Sheriff: Women Drugged, Starved Boy

Domestic partners in Florida face aggravated child abuse charges.

ByABC News
February 19, 2009, 5:23 AM

Nov. 21, 2007— -- Domestic partners Suzette Stevenson, 45, and Jamie Lynn Martin, 26, have been charged with aggravated child abuse after a 7-year-old boy illegally in their care escaped from the two women after they allegedly drugged him and left him in a car as they shopped for a Florida timeshare.

The boy, who is not a biological child to either woman, was allegedly tied by his wrists and made to stand in an upright position for hours at a time, forced to drink shampoo, was burned with cigarettes and had to urinate and defecate in a closet, according the Baker County Sheriff's Office documents.

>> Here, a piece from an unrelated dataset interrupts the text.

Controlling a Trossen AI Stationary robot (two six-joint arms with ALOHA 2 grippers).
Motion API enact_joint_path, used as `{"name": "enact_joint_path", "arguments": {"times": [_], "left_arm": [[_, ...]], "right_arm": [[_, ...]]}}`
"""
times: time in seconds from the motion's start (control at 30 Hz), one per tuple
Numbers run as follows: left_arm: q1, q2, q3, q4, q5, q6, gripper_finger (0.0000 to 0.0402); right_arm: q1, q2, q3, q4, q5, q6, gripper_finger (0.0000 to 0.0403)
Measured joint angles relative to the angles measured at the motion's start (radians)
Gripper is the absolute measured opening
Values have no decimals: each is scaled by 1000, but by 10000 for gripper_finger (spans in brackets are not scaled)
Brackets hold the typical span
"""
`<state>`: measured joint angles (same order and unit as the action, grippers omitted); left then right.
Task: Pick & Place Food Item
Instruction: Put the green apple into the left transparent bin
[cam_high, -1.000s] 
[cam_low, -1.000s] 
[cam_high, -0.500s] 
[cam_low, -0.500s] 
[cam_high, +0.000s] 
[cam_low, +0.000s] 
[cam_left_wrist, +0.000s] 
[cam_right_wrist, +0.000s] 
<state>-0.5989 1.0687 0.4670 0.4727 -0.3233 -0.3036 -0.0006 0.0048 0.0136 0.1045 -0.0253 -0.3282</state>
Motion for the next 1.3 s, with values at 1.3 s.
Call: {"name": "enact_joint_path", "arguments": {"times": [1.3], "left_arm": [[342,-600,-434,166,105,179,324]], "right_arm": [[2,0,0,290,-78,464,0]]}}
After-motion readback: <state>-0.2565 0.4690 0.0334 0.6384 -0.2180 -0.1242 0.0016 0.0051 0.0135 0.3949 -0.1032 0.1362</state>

The boy was born in 2000 in California. After his mother became involved in drugs, he was taken away from the mother and given to his father, Baker County Sheriff Joey Dobson told ABC News. The father, who allegedly did not want to care for the child, gave him to an aunt, who was in a relationship with Stevenson.

Dobson said that Stevenson then purchased an illegal birth certificate for the boy after his aunt, her domestic partner, died. "It's not legally sound at all in any way shape or form," he said. Stevenson then came to Baker County, Fla., in September 2005 to meet Martin, whom she had developed a relationship with over the Internet, Dobson said.

The boy got into trouble at a Baker County day care center last year after he tried to steal food from his peers. The day care operators notified Stevenson, who pulled the boy from the day care and did not send him back to school this fall, Dobson said.

Baker County authorities, however, were not formally brought into the case until recently, when the two women allegedly brought the boy about two hours away to Osceola County, Fla., near Orlando, with the promise of taking him to Disney World "if he was a good boy," Dobson said.

Instead, the two women allegedly threatened him with a box cutter and left him in a car, drugged with some type of adult sleeping pill, as they tried to collect $100 in a real estate promotion awarded to anyone who visited a timeshare open house. "These two individuals couldn't afford a hotel room, nevertheless a $350,000 time share," Dobson said.